*DIRECTIONS*:
Scan the data, and whenever a line contains "poses", copy it.

*INPUT DATA*:
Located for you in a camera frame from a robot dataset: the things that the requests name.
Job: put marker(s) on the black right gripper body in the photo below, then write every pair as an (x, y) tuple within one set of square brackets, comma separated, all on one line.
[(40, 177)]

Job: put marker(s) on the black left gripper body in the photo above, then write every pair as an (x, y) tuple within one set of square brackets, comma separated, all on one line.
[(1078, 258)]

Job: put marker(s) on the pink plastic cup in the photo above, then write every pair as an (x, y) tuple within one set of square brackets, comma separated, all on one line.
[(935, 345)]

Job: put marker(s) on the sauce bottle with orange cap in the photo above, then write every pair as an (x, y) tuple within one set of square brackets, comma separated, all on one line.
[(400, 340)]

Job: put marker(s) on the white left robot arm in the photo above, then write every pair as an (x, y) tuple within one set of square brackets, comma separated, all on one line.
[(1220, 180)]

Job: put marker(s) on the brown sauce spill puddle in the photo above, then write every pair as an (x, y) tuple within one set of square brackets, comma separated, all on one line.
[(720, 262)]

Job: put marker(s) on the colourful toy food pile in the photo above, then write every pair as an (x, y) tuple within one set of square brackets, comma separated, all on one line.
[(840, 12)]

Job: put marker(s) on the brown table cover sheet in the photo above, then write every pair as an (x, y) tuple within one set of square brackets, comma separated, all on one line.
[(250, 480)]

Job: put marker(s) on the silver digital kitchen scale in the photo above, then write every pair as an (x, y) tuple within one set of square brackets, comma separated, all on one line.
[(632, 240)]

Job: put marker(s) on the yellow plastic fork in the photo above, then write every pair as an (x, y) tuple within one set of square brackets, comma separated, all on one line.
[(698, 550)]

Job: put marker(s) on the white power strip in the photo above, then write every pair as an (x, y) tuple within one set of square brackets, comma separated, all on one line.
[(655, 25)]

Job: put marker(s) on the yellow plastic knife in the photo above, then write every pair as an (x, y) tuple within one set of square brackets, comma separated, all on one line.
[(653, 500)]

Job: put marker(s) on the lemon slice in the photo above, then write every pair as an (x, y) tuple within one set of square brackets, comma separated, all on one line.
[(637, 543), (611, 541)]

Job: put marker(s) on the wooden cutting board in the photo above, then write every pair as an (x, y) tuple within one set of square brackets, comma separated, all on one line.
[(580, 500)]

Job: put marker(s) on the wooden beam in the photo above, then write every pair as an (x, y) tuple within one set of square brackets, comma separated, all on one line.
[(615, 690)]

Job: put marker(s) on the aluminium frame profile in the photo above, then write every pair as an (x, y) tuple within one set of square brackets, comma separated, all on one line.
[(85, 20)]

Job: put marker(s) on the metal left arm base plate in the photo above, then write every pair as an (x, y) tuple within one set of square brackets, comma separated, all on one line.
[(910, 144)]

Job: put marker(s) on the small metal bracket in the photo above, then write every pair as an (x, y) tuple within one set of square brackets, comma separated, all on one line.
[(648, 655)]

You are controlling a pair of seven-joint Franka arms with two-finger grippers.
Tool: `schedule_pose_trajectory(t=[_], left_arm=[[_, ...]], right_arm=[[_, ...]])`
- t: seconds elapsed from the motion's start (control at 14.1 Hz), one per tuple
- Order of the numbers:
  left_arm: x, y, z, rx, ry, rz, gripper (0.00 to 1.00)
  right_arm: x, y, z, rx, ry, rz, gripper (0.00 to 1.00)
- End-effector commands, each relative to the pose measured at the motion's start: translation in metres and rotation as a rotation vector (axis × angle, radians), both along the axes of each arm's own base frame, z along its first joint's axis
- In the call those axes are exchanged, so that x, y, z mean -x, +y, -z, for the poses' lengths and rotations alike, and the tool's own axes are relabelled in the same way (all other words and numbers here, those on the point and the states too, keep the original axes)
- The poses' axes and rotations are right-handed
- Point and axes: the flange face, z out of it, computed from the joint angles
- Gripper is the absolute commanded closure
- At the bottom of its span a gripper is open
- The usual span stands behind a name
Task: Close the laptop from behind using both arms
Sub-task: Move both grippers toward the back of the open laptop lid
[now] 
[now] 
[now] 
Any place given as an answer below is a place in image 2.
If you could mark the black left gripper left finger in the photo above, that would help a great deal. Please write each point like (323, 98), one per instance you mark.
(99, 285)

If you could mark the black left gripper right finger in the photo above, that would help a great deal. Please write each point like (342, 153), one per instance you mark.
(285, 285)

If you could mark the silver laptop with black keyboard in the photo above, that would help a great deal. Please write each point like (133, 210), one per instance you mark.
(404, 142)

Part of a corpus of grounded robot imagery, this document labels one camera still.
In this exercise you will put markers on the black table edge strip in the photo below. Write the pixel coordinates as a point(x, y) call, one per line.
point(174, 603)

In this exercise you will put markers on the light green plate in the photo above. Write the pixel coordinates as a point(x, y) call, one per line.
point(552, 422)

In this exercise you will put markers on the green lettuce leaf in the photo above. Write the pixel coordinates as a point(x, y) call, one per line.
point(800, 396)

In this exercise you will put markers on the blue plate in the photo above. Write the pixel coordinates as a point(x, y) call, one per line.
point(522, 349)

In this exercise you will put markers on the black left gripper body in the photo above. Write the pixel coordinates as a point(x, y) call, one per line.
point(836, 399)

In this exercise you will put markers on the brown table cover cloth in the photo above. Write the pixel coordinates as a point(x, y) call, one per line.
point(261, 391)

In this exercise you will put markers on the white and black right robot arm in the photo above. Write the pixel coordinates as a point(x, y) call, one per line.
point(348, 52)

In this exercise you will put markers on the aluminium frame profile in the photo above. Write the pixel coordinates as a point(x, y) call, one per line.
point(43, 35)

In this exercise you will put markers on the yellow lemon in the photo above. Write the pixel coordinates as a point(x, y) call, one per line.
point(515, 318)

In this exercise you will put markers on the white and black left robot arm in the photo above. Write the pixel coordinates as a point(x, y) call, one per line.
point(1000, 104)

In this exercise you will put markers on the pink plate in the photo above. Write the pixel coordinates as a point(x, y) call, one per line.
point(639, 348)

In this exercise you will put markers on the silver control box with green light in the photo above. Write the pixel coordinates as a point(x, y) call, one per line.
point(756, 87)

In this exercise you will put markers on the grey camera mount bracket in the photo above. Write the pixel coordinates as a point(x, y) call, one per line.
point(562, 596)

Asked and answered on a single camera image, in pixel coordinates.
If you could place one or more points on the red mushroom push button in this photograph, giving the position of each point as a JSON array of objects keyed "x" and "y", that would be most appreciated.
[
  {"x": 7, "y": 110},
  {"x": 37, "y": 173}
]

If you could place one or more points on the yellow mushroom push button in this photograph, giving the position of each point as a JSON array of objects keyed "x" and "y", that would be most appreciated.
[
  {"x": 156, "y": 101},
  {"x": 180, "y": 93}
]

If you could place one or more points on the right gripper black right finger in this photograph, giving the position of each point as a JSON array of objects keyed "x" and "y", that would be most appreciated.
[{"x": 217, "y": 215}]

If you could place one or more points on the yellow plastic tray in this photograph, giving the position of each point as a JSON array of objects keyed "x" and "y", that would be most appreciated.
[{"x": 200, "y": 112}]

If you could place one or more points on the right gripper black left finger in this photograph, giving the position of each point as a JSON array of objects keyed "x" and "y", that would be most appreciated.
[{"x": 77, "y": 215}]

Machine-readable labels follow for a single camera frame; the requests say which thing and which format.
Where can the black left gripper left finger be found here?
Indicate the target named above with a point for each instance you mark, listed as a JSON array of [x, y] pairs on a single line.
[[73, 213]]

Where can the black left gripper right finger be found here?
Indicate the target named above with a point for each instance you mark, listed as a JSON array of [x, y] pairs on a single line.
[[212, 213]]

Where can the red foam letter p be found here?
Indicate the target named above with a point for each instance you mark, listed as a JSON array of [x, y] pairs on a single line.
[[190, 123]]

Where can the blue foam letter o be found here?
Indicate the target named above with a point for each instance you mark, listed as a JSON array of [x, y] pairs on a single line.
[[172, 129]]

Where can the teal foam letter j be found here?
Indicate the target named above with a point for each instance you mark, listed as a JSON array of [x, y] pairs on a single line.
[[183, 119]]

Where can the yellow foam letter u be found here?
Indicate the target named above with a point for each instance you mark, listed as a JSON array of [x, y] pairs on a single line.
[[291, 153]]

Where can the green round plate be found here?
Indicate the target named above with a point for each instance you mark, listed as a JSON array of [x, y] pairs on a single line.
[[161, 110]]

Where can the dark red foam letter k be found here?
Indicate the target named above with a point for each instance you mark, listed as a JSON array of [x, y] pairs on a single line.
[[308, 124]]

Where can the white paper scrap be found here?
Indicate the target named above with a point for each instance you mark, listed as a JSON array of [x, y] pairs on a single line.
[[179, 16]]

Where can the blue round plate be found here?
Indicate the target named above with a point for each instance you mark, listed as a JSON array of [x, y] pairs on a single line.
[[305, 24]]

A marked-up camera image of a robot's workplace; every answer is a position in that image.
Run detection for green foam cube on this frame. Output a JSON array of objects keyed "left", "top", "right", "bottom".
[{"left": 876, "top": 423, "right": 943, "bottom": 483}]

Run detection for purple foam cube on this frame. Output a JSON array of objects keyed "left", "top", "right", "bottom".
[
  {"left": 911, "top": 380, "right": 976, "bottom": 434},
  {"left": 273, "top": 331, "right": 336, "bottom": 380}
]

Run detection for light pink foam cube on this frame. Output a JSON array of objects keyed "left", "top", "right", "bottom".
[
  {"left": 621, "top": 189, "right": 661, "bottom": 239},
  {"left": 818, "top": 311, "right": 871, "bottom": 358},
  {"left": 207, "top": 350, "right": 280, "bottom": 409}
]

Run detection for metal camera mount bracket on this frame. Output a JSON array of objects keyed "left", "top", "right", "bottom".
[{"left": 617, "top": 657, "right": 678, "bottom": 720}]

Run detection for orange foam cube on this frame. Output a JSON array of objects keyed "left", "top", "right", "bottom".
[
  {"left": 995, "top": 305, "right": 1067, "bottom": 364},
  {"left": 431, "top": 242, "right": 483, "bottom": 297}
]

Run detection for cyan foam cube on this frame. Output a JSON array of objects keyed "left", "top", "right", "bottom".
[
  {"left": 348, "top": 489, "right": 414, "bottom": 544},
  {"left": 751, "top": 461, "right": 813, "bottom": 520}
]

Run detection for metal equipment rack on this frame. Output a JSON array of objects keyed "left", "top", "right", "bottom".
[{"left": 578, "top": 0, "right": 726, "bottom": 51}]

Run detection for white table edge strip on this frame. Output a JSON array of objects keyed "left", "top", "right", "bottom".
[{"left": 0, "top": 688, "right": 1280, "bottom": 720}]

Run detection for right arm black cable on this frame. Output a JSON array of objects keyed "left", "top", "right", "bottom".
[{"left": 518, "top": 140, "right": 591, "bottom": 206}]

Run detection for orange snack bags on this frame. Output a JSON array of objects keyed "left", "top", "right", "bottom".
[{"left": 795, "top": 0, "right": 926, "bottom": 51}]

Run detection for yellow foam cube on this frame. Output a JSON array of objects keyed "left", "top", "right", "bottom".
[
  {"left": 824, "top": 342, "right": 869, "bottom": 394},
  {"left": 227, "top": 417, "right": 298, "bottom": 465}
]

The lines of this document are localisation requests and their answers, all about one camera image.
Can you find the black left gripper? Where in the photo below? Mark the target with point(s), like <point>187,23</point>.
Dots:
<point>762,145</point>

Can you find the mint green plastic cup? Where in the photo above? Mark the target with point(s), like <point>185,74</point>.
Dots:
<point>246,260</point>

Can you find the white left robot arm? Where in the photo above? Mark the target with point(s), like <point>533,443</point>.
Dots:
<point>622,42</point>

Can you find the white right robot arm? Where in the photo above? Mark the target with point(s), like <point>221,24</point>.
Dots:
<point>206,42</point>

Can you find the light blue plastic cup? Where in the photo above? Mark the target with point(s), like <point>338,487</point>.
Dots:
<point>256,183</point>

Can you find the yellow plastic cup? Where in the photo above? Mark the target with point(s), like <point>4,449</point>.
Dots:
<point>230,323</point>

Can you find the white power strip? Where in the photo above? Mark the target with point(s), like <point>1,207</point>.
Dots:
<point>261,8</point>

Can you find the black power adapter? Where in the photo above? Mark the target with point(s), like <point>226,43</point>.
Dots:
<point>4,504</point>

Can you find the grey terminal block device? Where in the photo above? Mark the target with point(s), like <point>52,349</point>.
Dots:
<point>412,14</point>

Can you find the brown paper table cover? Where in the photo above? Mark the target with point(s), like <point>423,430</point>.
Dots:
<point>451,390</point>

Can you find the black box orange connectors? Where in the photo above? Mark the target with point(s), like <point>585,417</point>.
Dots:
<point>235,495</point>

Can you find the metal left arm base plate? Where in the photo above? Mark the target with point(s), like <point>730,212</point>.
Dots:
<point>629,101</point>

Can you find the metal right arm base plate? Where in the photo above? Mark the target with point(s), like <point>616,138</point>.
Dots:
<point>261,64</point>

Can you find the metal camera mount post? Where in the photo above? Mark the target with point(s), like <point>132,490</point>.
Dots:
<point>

*FINISHED TASK*:
- In the call those axes are exchanged, so that x, y, z mean -x, +y, -z, for the poses' lengths and rotations alike, and the tool's own axes are relabelled in the same way (all other words and numbers here, those on the point and the states too, keep the original axes)
- The poses' axes and rotations are right-handed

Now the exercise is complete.